• **To do**
Take every line from the data that has the word "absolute" in it.

• **Records for processing**

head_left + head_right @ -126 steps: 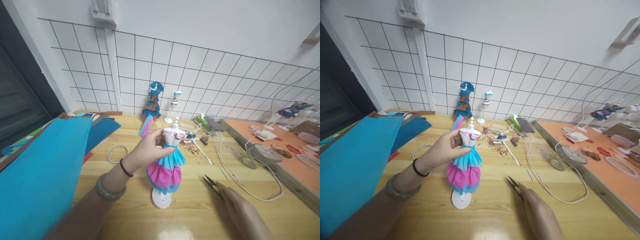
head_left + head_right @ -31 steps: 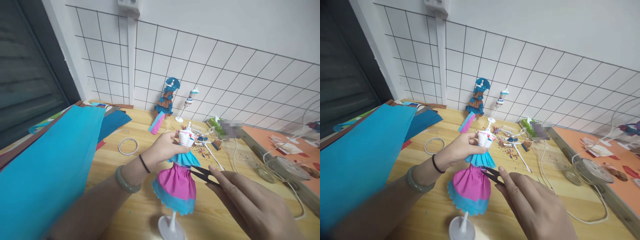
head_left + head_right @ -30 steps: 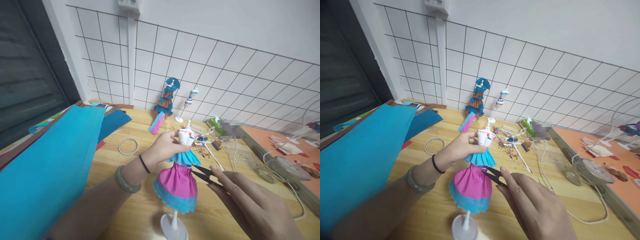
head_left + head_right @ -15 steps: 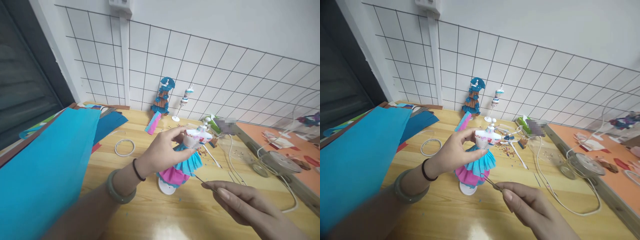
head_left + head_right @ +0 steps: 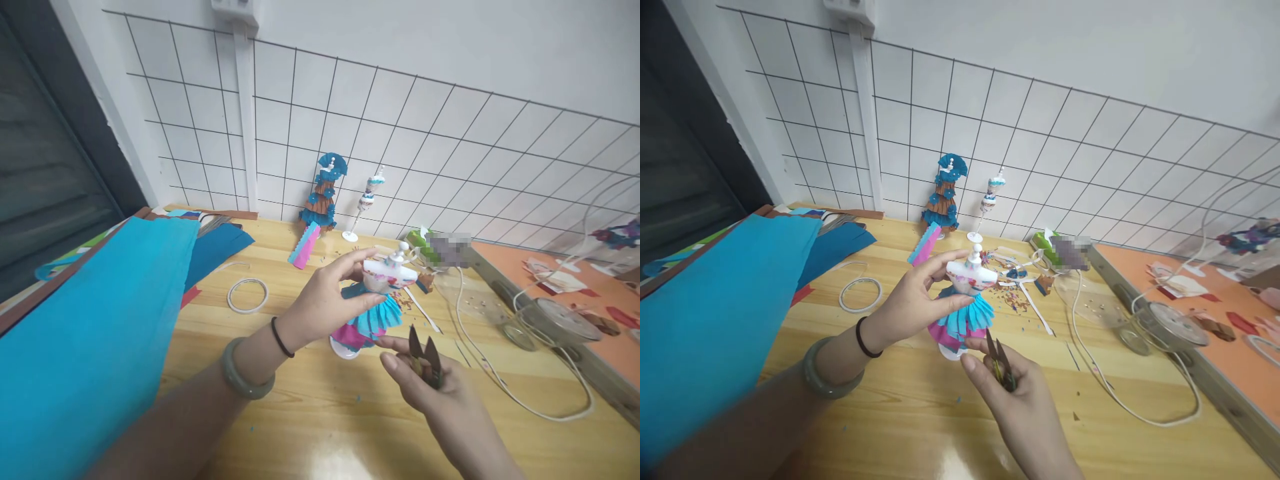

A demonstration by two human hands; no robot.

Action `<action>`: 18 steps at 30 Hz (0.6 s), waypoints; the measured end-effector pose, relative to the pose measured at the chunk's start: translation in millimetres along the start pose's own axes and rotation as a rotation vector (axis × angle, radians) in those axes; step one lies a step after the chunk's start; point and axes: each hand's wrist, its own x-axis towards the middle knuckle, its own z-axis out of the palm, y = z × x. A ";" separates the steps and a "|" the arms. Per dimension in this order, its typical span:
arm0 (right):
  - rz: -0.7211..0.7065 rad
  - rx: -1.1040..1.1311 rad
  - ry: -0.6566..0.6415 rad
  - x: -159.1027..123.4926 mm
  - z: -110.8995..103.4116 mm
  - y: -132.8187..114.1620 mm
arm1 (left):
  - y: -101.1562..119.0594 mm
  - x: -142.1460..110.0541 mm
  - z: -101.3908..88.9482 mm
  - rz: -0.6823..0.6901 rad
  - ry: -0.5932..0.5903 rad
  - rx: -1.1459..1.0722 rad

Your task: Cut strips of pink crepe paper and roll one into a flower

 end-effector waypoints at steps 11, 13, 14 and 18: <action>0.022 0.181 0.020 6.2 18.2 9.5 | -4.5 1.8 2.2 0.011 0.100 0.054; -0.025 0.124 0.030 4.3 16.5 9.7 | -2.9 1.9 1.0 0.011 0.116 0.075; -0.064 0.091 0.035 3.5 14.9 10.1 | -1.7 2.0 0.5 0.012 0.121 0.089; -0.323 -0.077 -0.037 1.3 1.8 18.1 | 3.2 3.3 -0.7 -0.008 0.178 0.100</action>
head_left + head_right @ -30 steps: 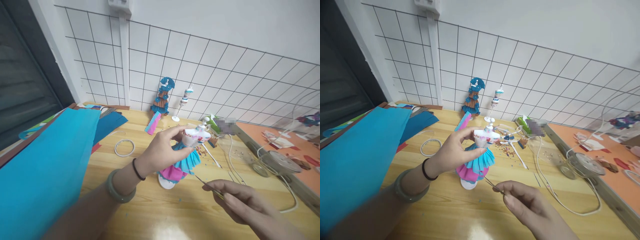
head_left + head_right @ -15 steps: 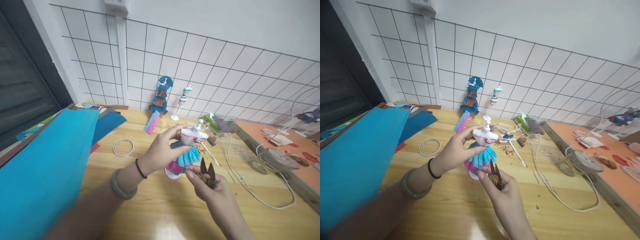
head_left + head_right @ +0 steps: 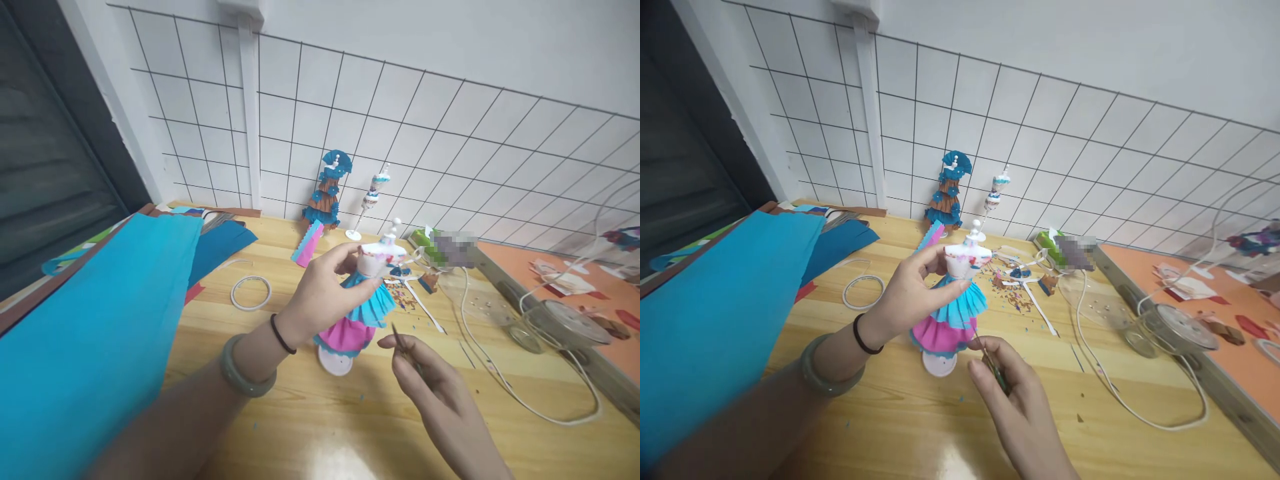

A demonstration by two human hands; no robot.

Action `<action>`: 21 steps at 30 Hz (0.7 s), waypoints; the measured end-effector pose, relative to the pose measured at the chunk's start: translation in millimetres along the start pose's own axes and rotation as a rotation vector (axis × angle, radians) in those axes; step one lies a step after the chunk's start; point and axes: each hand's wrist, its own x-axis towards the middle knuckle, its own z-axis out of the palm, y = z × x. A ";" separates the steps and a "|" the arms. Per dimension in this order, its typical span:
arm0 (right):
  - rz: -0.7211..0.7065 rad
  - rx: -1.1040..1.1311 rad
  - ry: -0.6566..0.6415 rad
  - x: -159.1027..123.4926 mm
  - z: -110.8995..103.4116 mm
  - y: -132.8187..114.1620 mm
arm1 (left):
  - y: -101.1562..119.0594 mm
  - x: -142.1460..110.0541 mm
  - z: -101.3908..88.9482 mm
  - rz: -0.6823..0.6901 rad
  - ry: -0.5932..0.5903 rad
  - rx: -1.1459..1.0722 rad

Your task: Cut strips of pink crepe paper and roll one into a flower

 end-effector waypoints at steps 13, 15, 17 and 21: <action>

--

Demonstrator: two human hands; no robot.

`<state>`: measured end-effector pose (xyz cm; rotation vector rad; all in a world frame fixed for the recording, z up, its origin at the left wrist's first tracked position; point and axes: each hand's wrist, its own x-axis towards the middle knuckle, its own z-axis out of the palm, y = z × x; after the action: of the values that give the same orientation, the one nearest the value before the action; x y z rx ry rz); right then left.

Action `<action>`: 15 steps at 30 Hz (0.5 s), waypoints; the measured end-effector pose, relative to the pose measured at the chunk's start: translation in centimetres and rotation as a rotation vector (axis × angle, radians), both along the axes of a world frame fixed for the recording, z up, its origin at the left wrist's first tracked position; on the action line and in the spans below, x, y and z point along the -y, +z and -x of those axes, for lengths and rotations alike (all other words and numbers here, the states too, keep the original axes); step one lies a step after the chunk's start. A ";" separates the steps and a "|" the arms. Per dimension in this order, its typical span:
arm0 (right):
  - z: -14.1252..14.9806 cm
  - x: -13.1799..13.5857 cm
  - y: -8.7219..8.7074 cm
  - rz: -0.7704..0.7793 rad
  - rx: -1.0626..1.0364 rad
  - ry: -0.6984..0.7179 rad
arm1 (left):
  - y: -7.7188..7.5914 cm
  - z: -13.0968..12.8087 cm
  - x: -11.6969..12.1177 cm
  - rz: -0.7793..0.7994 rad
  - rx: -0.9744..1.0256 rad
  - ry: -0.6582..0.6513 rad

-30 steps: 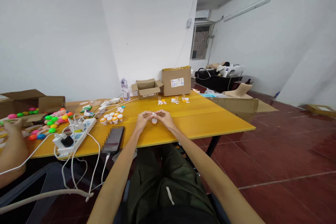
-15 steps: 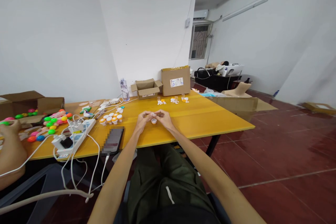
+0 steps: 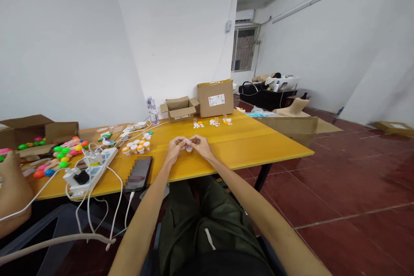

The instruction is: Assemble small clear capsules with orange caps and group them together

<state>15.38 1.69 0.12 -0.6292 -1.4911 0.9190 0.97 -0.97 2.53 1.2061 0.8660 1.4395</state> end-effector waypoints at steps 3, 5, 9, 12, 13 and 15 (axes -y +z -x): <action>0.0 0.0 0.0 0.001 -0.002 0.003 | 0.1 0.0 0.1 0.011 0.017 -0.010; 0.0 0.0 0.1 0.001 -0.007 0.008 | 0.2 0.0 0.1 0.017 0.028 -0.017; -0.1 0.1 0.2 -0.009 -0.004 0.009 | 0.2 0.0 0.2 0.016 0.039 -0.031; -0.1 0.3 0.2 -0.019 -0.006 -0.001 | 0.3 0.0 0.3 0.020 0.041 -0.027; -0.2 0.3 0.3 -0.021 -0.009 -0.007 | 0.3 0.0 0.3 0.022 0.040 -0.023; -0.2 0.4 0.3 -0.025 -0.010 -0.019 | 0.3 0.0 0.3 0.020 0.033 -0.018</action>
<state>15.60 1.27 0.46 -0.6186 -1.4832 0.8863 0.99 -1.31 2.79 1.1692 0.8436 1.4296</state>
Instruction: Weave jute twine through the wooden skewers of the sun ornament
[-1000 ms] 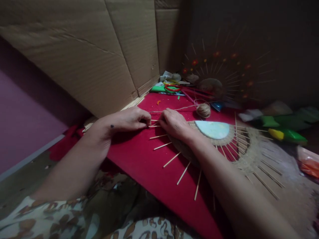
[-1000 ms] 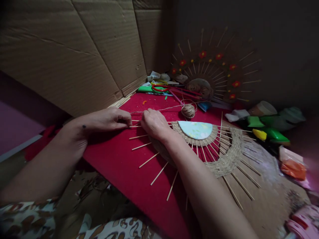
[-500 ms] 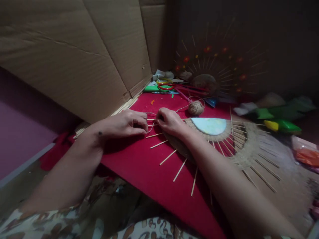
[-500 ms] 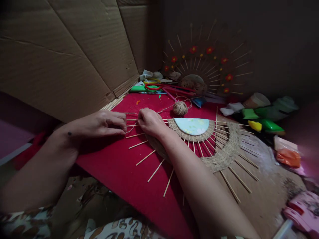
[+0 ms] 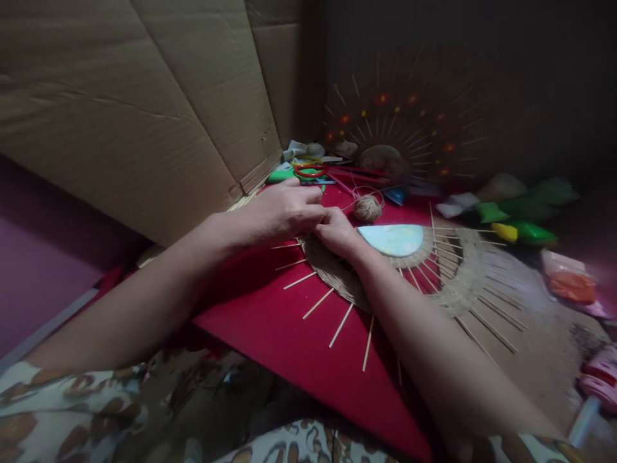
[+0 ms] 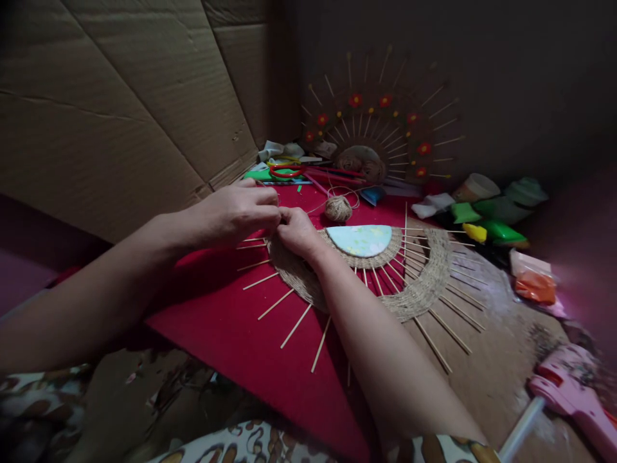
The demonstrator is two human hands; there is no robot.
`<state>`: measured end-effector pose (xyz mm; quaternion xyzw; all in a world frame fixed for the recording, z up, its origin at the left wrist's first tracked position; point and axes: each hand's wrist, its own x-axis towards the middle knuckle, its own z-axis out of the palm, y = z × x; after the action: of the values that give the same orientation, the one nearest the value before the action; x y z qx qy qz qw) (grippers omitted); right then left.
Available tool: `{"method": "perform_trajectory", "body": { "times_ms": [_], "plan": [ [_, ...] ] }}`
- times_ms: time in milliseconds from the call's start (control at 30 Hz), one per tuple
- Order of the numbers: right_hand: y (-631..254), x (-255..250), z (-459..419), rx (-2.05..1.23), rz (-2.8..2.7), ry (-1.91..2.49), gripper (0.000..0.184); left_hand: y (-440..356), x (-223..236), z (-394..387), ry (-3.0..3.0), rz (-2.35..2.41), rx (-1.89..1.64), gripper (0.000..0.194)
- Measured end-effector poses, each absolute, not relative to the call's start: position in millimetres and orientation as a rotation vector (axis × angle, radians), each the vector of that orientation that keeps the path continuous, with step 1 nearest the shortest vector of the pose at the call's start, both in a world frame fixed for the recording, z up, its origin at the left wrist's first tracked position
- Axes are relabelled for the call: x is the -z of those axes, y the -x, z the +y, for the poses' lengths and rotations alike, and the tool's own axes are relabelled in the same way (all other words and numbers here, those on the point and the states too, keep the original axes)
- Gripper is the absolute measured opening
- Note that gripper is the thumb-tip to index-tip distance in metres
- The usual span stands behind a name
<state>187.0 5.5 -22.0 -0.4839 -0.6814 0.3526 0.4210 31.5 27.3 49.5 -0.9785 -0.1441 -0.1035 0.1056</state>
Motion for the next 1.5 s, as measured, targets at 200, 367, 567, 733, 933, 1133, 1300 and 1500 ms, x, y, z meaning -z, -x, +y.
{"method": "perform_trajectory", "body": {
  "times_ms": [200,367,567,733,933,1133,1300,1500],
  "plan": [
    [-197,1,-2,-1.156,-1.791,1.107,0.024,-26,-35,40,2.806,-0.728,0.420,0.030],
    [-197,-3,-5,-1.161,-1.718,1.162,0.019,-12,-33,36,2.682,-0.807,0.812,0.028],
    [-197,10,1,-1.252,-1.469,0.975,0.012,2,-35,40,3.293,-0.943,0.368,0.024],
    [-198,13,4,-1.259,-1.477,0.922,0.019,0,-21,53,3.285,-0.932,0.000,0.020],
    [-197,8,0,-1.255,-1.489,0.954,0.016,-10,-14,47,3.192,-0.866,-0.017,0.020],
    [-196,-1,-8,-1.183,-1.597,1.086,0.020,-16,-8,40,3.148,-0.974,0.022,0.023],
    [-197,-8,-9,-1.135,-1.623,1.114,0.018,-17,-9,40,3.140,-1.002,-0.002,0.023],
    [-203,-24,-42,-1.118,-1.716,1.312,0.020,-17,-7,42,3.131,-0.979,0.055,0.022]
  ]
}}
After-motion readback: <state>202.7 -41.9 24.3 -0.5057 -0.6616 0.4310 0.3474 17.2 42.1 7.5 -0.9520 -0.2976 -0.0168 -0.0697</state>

• **Written solution**
- Measured end-effector poses, each absolute, not relative to the call's start: position in millimetres and orientation as a rotation vector (axis × angle, radians), each the vector of that orientation that keeps the path continuous, with step 1 nearest the shortest vector of the pose at the call's start, both in a world frame fixed for the recording, z up, its origin at the left wrist's first tracked position
- Gripper is the absolute measured opening

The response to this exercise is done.